Наутро Дину снова неодолимо потянуло на берег реки, томясь неясным беспокойством, она смотрела то в прозрачные высокие небеса, то на застывшие в глухом оцепенении горы. Когда окутанное туманной дымкой раскаленное солнце тяжело перевалило за полдень и старухи, стеная и кряхтя от невыносимой духоты, прилегли на подушках в тени деревьев и захрапели на разные лады, Дина махнула рукой и решила проведать беглеца. Живо представляя себе последствия разоблачения и холодея от ужаса, она забрала припрятанный заранее горшочек с душистым свежим медом в сотах, нож, который зачем-то понадобился ему, сунула за пазуху пару кукурузных чуреков в узелке, несколько спелых груш и, пугливо озираясь, направилась к речке.
Дмитрий Потоцкий – так его звали – вырезал что-то из ветви вишневого дерева, поглядывая на девушку, которая уже неделю бесстрашно выхаживала и подкармливала его.
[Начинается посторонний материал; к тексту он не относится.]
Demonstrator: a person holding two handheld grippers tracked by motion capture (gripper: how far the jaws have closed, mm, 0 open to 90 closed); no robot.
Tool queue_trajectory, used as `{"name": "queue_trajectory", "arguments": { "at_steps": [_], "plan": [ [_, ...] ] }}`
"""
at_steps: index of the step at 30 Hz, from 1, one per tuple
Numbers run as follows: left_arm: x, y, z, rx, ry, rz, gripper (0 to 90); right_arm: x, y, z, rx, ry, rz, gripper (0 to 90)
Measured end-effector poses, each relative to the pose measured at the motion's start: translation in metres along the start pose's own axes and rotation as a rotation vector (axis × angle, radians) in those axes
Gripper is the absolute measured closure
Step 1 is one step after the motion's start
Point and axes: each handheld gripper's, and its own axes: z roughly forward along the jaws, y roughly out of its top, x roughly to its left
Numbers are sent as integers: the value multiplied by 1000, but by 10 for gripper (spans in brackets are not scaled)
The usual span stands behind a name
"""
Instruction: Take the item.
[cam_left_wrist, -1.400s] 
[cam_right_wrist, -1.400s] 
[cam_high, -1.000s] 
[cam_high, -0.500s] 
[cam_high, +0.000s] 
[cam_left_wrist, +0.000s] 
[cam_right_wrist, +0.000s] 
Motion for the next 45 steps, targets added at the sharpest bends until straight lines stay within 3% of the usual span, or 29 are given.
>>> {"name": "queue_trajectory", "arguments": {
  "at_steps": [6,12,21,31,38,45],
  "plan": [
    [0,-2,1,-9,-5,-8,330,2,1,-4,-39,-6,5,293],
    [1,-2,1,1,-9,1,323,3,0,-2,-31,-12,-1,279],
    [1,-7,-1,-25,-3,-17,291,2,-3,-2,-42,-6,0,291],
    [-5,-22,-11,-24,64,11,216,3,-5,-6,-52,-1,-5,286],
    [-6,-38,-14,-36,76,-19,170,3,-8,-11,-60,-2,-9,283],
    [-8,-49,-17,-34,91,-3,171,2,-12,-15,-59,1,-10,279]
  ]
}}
Она сидела перед ним, поджав ноги, и с любопытством наблюдала, как, сворачиваясь в длинные упругие ленты, проворно, словно только что вылупившиеся змейки, выползают из-под острого лезвия пахучие стружки.
– А родные есть у тебя? – запинаясь, спросила она, заглядывая ему в глаза и обмирая, как и в первую встречу, от их бездонной синевы.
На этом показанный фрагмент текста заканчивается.